Dans son édition du 4 février, le Mail & Guardian publiait une série de reportages consacrés à la “faillite de l’État” sud-africain. Près de trente ans après la fin de l’apartheid, les services publics sont dans un état de déliquescence sévère. En cause, notamment, une quasi-décennie de gestion désastreuse et de corruption massive sous le mandat de Jacob Zuma (2009-2018). Parmi ces services à l’agonie figure l’hôpital public, où il faut attendre jusqu’à cinq ans pour un traitement par radiothérapie contre certains cancers.

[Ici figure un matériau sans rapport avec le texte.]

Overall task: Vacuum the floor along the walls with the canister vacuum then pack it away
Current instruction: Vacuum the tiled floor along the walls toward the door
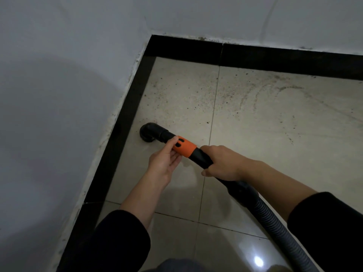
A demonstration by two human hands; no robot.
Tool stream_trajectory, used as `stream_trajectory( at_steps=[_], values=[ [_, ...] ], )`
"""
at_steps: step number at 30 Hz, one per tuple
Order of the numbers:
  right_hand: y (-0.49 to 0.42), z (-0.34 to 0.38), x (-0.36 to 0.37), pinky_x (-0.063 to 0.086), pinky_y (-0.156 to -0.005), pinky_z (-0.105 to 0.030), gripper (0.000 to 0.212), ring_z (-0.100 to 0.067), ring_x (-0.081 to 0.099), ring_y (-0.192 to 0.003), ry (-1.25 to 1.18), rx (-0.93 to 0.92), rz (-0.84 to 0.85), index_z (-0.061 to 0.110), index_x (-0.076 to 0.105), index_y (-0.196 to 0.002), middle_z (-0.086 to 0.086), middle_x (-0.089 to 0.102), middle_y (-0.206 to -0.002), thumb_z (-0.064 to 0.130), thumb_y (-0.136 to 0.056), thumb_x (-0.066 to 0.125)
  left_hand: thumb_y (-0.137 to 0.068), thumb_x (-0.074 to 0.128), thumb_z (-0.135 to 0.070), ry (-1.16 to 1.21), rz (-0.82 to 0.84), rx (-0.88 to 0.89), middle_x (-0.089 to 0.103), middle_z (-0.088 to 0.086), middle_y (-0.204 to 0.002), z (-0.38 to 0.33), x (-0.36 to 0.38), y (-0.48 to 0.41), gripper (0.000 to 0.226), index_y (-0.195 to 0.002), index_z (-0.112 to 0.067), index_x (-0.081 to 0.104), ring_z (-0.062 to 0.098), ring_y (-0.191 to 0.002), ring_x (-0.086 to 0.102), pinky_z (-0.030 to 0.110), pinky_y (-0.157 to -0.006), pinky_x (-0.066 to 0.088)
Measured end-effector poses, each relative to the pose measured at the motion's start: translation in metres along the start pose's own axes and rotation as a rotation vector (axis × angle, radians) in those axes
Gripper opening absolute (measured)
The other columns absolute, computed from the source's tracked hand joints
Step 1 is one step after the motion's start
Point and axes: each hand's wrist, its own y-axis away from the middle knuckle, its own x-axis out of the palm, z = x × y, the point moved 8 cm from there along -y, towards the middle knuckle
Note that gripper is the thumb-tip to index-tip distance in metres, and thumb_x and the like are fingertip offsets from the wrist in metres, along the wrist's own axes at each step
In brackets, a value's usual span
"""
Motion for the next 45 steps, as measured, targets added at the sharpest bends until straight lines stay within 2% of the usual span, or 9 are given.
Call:
stream_trajectory(
  at_steps=[5, 10, 15, 18, 22, 27, 33, 45],
  values=[
    [-0.008, 0.012, 0.002, 0.041, -0.059, -0.025, 0.027, -0.021, 0.057, -0.079, -0.006, -0.026, -0.012, 0.014, 0.053, -0.104, -0.004, 0.058, -0.091, 0.020, -0.083, 0.067, -0.087, 0.071, -0.025, 0.017, -0.040, 0.028, 0.067, 0.005, -0.095, -0.009, -0.011, -0.002, 0.035, -0.116, -0.008, 0.059, 0.010, -0.088, 0.063, 0.026, -0.084, 0.051],
    [-0.018, 0.025, 0.003, 0.040, -0.059, -0.027, 0.022, -0.021, 0.056, -0.077, 0.005, -0.047, -0.028, 0.015, 0.052, -0.100, -0.005, 0.058, -0.090, 0.016, -0.082, 0.065, -0.087, 0.072, -0.023, 0.043, -0.089, 0.059, 0.067, 0.006, -0.093, -0.019, -0.026, -0.005, 0.037, -0.117, -0.005, 0.059, 0.010, -0.085, 0.064, 0.022, -0.070, 0.052],
    [-0.026, 0.032, 0.004, 0.040, -0.060, -0.028, 0.020, -0.023, 0.056, -0.078, 0.017, -0.047, -0.053, 0.018, 0.047, -0.093, -0.004, 0.056, -0.088, 0.014, -0.081, 0.062, -0.087, 0.072, -0.026, -0.038, -0.127, 0.132, 0.069, 0.008, -0.094, -0.030, -0.033, -0.009, 0.034, -0.112, -0.006, 0.061, 0.012, -0.084, 0.068, 0.021, -0.067, 0.054],
    [-0.029, 0.031, 0.004, 0.036, -0.055, -0.027, 0.020, -0.023, 0.054, -0.076, 0.032, -0.046, -0.070, 0.019, 0.045, -0.092, -0.004, 0.054, -0.087, 0.016, -0.081, 0.061, -0.086, 0.073, -0.025, -0.122, -0.121, 0.166, 0.070, 0.013, -0.101, -0.036, -0.031, -0.012, 0.035, -0.111, -0.003, 0.062, 0.017, -0.091, 0.069, 0.022, -0.067, 0.054],
    [-0.032, 0.030, 0.002, 0.037, -0.056, -0.027, 0.020, -0.021, 0.054, -0.074, 0.038, -0.041, -0.080, 0.020, 0.046, -0.096, -0.001, 0.052, -0.083, 0.016, -0.081, 0.060, -0.086, 0.072, -0.019, -0.101, -0.102, 0.153, 0.068, 0.011, -0.097, -0.040, -0.025, -0.017, 0.034, -0.113, -0.002, 0.059, 0.012, -0.085, 0.067, 0.020, -0.068, 0.053],
    [-0.035, 0.032, -0.003, 0.033, -0.052, -0.025, 0.022, -0.021, 0.051, -0.071, 0.053, -0.028, -0.113, 0.019, 0.043, -0.098, 0.004, 0.044, -0.075, 0.015, -0.083, 0.058, -0.086, 0.072, -0.019, -0.086, -0.075, 0.156, 0.067, 0.009, -0.099, -0.045, -0.021, -0.025, 0.035, -0.114, -0.003, 0.058, 0.012, -0.089, 0.066, 0.019, -0.069, 0.053],
    [-0.030, 0.038, -0.006, 0.038, -0.064, -0.029, 0.024, -0.022, 0.051, -0.074, 0.085, -0.022, -0.137, 0.020, 0.037, -0.099, 0.000, 0.047, -0.083, 0.016, -0.085, 0.056, -0.087, 0.071, -0.020, -0.073, -0.033, 0.162, 0.069, 0.012, -0.103, -0.048, -0.016, -0.027, 0.030, -0.110, -0.004, 0.062, 0.014, -0.094, 0.067, 0.020, -0.070, 0.054],
    [-0.002, 0.019, -0.013, 0.037, -0.065, -0.031, 0.024, -0.023, 0.049, -0.076, 0.121, 0.059, -0.153, 0.018, 0.035, -0.099, -0.002, 0.046, -0.086, 0.015, -0.085, 0.054, -0.089, 0.068, -0.020, -0.105, 0.056, 0.139, 0.069, 0.009, -0.100, -0.029, 0.013, -0.015, 0.019, -0.102, -0.008, 0.062, 0.013, -0.096, 0.067, 0.021, -0.074, 0.053]
  ],
)
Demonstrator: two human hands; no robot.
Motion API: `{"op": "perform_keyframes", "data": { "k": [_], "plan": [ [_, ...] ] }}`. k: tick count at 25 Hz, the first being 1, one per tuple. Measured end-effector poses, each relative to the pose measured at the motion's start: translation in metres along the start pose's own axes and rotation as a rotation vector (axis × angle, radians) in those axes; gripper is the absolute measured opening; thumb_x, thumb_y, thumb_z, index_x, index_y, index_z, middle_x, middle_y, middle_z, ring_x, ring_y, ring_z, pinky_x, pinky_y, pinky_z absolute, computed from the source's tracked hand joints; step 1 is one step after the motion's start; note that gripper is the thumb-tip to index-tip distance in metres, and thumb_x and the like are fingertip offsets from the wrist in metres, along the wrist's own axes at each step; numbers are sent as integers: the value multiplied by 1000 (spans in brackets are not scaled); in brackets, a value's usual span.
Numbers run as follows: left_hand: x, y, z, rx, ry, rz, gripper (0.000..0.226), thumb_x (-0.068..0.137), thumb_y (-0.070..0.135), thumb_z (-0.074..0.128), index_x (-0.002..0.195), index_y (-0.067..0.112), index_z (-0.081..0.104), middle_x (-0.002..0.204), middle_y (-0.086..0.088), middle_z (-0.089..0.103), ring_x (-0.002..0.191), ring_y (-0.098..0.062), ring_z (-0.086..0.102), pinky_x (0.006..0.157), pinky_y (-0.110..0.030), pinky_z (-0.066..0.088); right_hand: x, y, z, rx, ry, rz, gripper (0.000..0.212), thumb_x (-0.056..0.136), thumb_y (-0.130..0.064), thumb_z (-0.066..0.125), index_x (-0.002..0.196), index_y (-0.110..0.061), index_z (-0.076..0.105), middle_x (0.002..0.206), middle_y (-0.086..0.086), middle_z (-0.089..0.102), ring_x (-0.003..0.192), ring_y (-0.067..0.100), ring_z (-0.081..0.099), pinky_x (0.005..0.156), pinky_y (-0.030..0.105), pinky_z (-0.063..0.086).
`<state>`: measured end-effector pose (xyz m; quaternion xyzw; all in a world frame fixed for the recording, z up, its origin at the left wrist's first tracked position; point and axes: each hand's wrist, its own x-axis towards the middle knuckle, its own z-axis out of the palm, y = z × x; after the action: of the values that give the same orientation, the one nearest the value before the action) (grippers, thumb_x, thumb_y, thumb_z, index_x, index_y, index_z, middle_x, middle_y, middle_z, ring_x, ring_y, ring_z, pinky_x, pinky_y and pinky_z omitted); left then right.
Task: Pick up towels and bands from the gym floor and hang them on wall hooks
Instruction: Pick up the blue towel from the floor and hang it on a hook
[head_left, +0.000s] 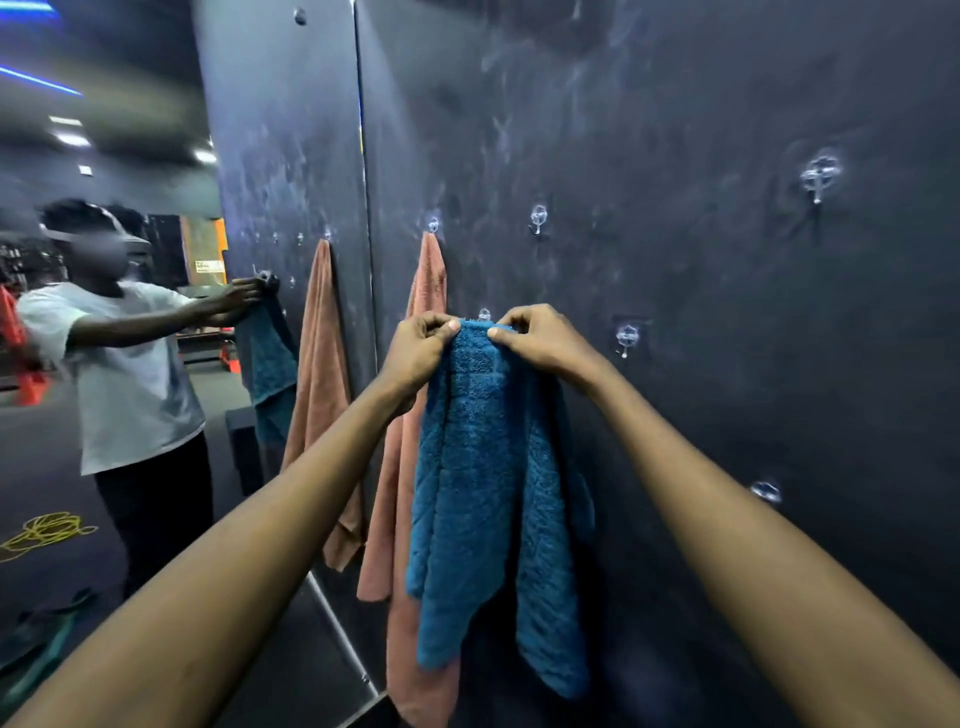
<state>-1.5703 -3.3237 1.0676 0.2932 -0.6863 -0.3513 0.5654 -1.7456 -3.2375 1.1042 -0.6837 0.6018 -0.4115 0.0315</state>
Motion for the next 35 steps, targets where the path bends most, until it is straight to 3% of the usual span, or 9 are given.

Dans la province de Johannesburg, plus de 2 000 patients sont ainsi en attente de traitement, s’inquiète l’hebdomadaire sud-africain. Seuls deux hôpitaux proposent des radiothérapies dans cette région. En novembre 2021, deux groupes d’activistes, Cancer Alliance et Treatment Action Campaign, ont organisé une marche pour exiger des actions face à ce qu’ils appellent la “crise du cancer”. D’après eux, un patient peut attendre jusqu’à cinq ans pour obtenir une radiothérapie s’il est atteint d’un cancer de la prostate, jusqu’à un an s’il s’agit d’un cancer du sein et six mois dans le cas d’un cancer des cervicales. Salomé Meyer, membre de la Cancer Alliance, explique :
“Actuellement, les femmes ont accès à des dépistages du cancer des cervicales parce qu’il existe une politique de dépistage. Il y a également une campagne pour le cancer du sein mais elle n’est pas mise en œuvre, parce que les provinces n’ont pas les moyens de former le personnel médical aux examens de la poitrine et nous n’avons n’ont pas assez de mammographes. Les provinces essayent de mettre en œuvre les campagnes contre le cancer du poumon et de la prostate, mais jusqu’à un certain point seulement parce qu’elles manquent d’argent.”
Fuite dans le secteur privé du personnel soignant
Faute d’argent, les hôpitaux sont également en manque aigu d’infirmières spécialisées en oncologie et de personnel médical en général. En raison manque de fonds, l’écrasante majorité des soignants part dans le secteur privé ou à l’étranger. “La plupart des infirmières dont les études ont été financées par les impôts atterrissent dans le secteur privé”, constate le Mail & Guardian. Environ 40 % des médecins généralistes et des infirmières travaillent ainsi pour les 17 % de la population qui possèdent une assurance médicale.
Même sans assurance médicale, certains patients se tournent parfois vers le secteur privé, effrayés par la réputation de l’hôpital public. C’est le cas de Ntsako Khosa, qui a payé en liquide l’accouchement de ses deux enfants dans le privé par peur du secteur public : “J’ai entendu que des enfants étaient devenus aveugles, d’autres ont été frappés pendant le travail et tout le processus est traumatisant, d’après ce qu’on m’en a dit.” Ntsako a bien tenté d’obtenir une échographie dans un hôpital public, avant de tourner les talons : “J’ai regardé autour de moi, ce n’était pas propre ni chaleureux, je ne voulais pas que mon bébé naisse ici.”
Attente interminable pour une opération
Zandile Ndlovu s’est également tournée vers le privé quand elle a eu besoin d’une opération pour une hernie en 2019. Dans le public, on l’a placé sur une liste d’attente en lui donnant une ordonnance d’antidouleurs pour six mois dans l’attente d’une date. Dans le privé, elle a été opérée en deux semaines. Coût de la facture : environ 56 000 rands, soit plus de 3 000 euros.
Pour autant, Zandile ne désespère pas de l’hôpital public. “Elle a vu les ‘bons côtés’ du secteur quand sa fille de 4 ans a été diagnostiquée autiste”, explique-t-elle au Mail & Guardian. Dans le public, l’enfant a eu accès à des séances de thérapie du langage, d’ergothérapie, des consultations en neurologie ainsi qu’une visite chez un audiologue sans difficultés. “Dans le privé, cela aurait épuisé nos prestations, parce que l’autisme n’est pas considéré comme une maladie chronique et ne bénéficie pas de remboursements minimaux garantis”, explique la maman.